**The problem:**
Consider the listing below. Extract exactly the lines from the line containing "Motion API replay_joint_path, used" to the line containing "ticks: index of", both included.

**Input data:**
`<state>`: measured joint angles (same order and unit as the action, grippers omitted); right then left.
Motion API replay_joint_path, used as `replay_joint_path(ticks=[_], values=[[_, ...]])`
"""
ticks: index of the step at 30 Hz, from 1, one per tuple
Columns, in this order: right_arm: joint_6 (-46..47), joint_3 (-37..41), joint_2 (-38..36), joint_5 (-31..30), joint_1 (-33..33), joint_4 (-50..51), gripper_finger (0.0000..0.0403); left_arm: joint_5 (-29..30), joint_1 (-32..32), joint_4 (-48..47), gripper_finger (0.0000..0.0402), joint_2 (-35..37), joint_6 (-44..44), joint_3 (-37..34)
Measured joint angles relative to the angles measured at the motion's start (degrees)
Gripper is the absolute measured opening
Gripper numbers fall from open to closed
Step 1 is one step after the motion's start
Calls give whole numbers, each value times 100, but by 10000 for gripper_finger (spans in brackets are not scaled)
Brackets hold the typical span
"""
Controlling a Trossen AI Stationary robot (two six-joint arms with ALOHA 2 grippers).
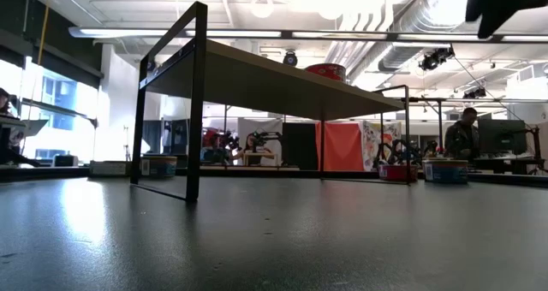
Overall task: Stack canned seafood by type on shelf
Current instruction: Stack the red tuna can on the top of the other red tuna cans on the shelf
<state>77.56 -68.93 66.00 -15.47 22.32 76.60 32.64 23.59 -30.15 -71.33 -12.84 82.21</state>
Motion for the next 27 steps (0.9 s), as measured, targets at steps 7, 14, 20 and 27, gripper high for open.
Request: replay_joint_path(ticks=[7, 14, 20, 27], values=[[1139, 0, -413, -1692, -711, 719, 14, 0, 0, -3, 0, -1, -59, -1], [773, 5, -1028, -2748, -2613, 280, 5, -2, 0, -4, 0, -2, -55, -1], [-1211, 594, -1012, -1731, -4434, -2104, 1, -2, 0, -2, 0, -2, -160, -1], [-1982, 2026, -583, 670, -6807, -5024, 0, -4, 0, -7, 0, -1, -450, -1]])
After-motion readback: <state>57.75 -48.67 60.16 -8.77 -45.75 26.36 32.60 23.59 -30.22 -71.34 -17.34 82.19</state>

**Response below:**
Motion API replay_joint_path, used as `replay_joint_path(ticks=[_], values=[[_, ...]])`
"""
ticks: index of the step at 30 Hz, from 1, one per tuple

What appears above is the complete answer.